Para Trump, nada es más importante que construir el muro. El muro es él y él es el muro. No puede ser solo un muro. Debe ser un “hermoso muro”, como él. Será un muro “para siempre”. Tal como él. De esa manera, siempre puede hablar de ello, porque así está hablando de él. La construcción del muro en su costosa y hermosa grandeza física aparentemente está relacionada con él: su éxito como presidente y como persona. Es una extensión literal de sí mismo y la personificación misma de su poder. Sabe que es un nacionalista blanco, al igual que un gran número de sus seguidores. Sabe que prefieren que “América” ​​sea “todo blanco”; que todos los no blancos se vayan de “América” y el “muro” les impedirá venir o regresar. ¡Él cree que podría hacer que “Estados Unidos vuelva a ser grandioso” porque también cree que Estados Unidos es el único “América” que existe! Irónicamente, la mayoría de los inmigrantes que está tratando de mantener fuera provienen de las otras 35 naciones que componen el continente de “América”. Sus otros seguidores ven que las brechas de riqueza aumentan, incluso durante la pandemia. Lo ven como una bendición y una ventaja para su élite. Son o se ven pronto como parte del poder corporativo.

 

El muro exige alta tecnología. Un sinfín de empresas de tecnología, la policía y el ejército están al tanto.

 

Trump dijo que la construcción del muro es una promesa clave de su campaña. Esto es parcialmente verdad. También dijo que México lo pagaría. No va a suceder. Dice que ha encontrado la manera de que México lo pague sin saberlo. Más mentiras.

 

Personalmente, Trump fracasó al no extender la longitud del muro, porque psicológicamente, él es el muro.
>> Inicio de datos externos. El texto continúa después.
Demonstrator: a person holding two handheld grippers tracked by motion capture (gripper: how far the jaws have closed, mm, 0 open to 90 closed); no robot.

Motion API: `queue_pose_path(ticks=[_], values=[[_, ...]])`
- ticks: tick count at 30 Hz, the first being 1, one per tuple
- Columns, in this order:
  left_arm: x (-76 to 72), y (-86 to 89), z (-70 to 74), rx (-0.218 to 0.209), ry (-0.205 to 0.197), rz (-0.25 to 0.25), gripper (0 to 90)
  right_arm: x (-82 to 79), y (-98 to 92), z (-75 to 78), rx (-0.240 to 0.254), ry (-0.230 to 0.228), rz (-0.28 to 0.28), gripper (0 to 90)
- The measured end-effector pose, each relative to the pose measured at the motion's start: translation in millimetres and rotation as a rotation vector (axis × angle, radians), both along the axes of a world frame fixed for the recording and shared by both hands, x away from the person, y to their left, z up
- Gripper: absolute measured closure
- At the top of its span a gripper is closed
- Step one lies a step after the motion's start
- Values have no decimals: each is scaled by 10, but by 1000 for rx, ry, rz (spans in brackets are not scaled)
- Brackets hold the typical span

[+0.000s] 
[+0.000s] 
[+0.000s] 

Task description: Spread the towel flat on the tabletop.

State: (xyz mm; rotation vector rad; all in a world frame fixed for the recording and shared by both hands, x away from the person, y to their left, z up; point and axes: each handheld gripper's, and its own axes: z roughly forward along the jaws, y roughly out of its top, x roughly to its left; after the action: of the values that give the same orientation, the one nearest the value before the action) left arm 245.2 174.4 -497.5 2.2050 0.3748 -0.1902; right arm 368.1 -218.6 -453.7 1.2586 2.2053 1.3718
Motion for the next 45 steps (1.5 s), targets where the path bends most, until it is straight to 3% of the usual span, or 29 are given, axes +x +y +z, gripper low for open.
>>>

Es parte de la razón por la que se niega a admitir que ha perdido la reelección porque necesita cada momento su poder presidencial para: construir ese muro.

 

Trump heredó 654 millas de estructura fronteriza de las 2,000 millas de frontera. Trump vio la mayor parte construida al azar, y ciertamente no “hermosa”, como él. Por lo tanto, ha gastado la mayor parte de su tiempo y el dinero de nuestros impuestos en reconstruir el antiguo muro a su semejanza. ¡Por lo tanto, ha logrado construir aproximadamente 25 millas del nuevo muro! El muro ahora está hecho de acero, pintada de negro, y tiene hasta 30 pies de altura.

 

Actualmente, tiene alrededor de una docena de corporaciones privadas trabajando las 24 horas al día para, con suerte, agregar 50 millas nuevas aquí y allá en sitios en California, Arizona, Nuevo México y Texas.

 

Todo esto es un mito, tal como él. La naturaleza tiene barreras naturales infranqueables como pantanos, cañones, montañas, parques nacionales, ríos y desiertos escarpados. El poder del dominio inminente no siempre tendrá éxito.